According to Harman, the Oracle file was transferred one way (1,800 miles) in 3 hours, 8 minutes.

An alternative way of encapsulating storage over IP -- iSCSI -- has been tested by others over even longer distances (see iSCSI Travels 7,500 Miles). Sprint checked out iSCSI itself but decided it was too early in the adoption cycle for this technology. “Right now storage arrays do not support iSCSI and the standard has only just been ratified,” says Harman (see iSCSI Gets Go-Ahead).

The equipment used to create the demo -- private Sprint circuits, Cisco Systems Inc. (Nasdaq: CSCO) MDS 9000 SAN switches and MDS 9000 IP Storage Services modules, and Hitachi Data Systems (HDS) Freedom Storage Lightning 9900 V Series systems running Hitachi TrueCopy data replication software -- enabled link utilization of 100 percent. “Most data transfers don’t fill the pipe completely, so it takes longer to send the data,” Harman notes.

Cisco and HDS got first dibs on the deal as both are already strategic partners of Sprint. Harman says Sprint is currently inviting all the major storage switch and array vendors to join the demo (see Sprint Puts Cisco to Test).The timing of this announcement is pertinent in the light of recent government regulations around data backup and recovery for financial institutions. Although the regs do not mandate the distance between remote sites, U.S. federal agencies are requiring "firms that play significant roles in critical financial markets" to recover clearing and settlement activities as soon as possible. They must recover operations "within the business day on which a disruption occurs with the overall goal of achieving recovery and resumption within two hours after an event." Any entity that fits the description of a "core clearing and settlement organization" must meet these standards by the end of 2004 (see Feds Set DR Regulations).

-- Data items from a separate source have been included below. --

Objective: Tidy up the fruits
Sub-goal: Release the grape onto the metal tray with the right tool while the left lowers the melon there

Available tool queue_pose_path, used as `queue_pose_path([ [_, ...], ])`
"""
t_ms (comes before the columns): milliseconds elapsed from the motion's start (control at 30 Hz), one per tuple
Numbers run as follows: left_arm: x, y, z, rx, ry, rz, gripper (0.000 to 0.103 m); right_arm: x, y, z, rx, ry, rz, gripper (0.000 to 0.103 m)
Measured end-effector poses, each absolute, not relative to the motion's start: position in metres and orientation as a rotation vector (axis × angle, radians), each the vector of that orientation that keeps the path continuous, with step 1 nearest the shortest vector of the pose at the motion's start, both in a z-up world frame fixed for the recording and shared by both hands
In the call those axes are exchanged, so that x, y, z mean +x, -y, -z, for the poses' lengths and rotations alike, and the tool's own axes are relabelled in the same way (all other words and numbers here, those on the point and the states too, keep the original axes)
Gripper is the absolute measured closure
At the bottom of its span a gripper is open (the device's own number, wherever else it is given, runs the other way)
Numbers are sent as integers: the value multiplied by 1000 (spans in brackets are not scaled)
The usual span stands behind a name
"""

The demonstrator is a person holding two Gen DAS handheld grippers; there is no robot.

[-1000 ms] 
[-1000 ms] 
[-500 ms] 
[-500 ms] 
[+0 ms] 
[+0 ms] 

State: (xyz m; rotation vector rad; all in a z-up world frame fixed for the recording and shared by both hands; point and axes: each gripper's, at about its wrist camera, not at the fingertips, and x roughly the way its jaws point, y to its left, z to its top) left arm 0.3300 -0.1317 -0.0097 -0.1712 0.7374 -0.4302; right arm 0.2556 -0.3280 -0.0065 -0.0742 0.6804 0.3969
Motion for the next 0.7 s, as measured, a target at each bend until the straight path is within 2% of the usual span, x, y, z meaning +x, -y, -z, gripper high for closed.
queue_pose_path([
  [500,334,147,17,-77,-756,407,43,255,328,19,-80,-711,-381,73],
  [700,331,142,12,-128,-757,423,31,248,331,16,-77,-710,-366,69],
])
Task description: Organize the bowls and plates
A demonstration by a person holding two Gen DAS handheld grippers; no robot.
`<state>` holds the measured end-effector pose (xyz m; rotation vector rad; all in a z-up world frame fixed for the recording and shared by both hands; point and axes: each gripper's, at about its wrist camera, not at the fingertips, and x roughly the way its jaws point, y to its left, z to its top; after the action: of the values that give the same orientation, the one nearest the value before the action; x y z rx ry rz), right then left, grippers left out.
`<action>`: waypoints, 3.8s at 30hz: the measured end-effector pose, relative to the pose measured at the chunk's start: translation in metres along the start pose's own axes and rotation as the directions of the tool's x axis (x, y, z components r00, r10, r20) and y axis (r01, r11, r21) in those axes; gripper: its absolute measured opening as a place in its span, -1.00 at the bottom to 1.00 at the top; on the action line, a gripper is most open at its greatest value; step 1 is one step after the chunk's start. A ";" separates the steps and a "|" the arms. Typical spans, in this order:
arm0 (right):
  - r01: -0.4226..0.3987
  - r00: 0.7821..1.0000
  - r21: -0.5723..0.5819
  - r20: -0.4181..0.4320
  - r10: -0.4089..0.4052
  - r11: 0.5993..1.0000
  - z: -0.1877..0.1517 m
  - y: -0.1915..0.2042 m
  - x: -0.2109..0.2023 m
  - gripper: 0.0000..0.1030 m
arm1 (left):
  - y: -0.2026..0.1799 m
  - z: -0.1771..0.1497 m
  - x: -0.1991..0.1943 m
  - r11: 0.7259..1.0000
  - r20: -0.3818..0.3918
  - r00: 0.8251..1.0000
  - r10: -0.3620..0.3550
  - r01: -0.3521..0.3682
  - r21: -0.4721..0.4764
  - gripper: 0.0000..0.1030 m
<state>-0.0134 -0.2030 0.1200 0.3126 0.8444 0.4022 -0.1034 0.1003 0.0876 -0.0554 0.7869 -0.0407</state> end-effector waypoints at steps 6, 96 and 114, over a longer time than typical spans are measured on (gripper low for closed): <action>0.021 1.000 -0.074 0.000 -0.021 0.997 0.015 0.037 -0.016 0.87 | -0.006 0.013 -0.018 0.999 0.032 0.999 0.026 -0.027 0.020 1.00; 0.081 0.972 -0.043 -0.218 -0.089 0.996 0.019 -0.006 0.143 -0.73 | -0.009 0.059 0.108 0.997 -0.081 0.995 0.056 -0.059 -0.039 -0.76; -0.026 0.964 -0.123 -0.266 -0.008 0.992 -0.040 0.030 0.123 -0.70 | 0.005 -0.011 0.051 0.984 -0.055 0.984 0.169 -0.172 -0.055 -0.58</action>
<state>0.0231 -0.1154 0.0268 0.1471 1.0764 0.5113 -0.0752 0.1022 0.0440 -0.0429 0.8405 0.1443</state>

The Feds also require that a backup facility be fully staffed in the event of a disaster, which could be a financial challenge for some organizations. “Sprint’s offering means that companies can backup to a remote location where they already have resources, taking out the cost involved in building new data centers for disaster recovery,” says Frank Barbetta, analyst with Probe Research Inc..

Analysts estimate there are at least a hundred financial organizations in the U.S. that will need to upgrade their networks to be in line with the new regulations. And storage-over-IP contracts are beginning crop up. Cisco recently won a deal with Euronext LIFFE, a financial futures exchange in Europe (see Cisco Touts Storage-Over-IP Project).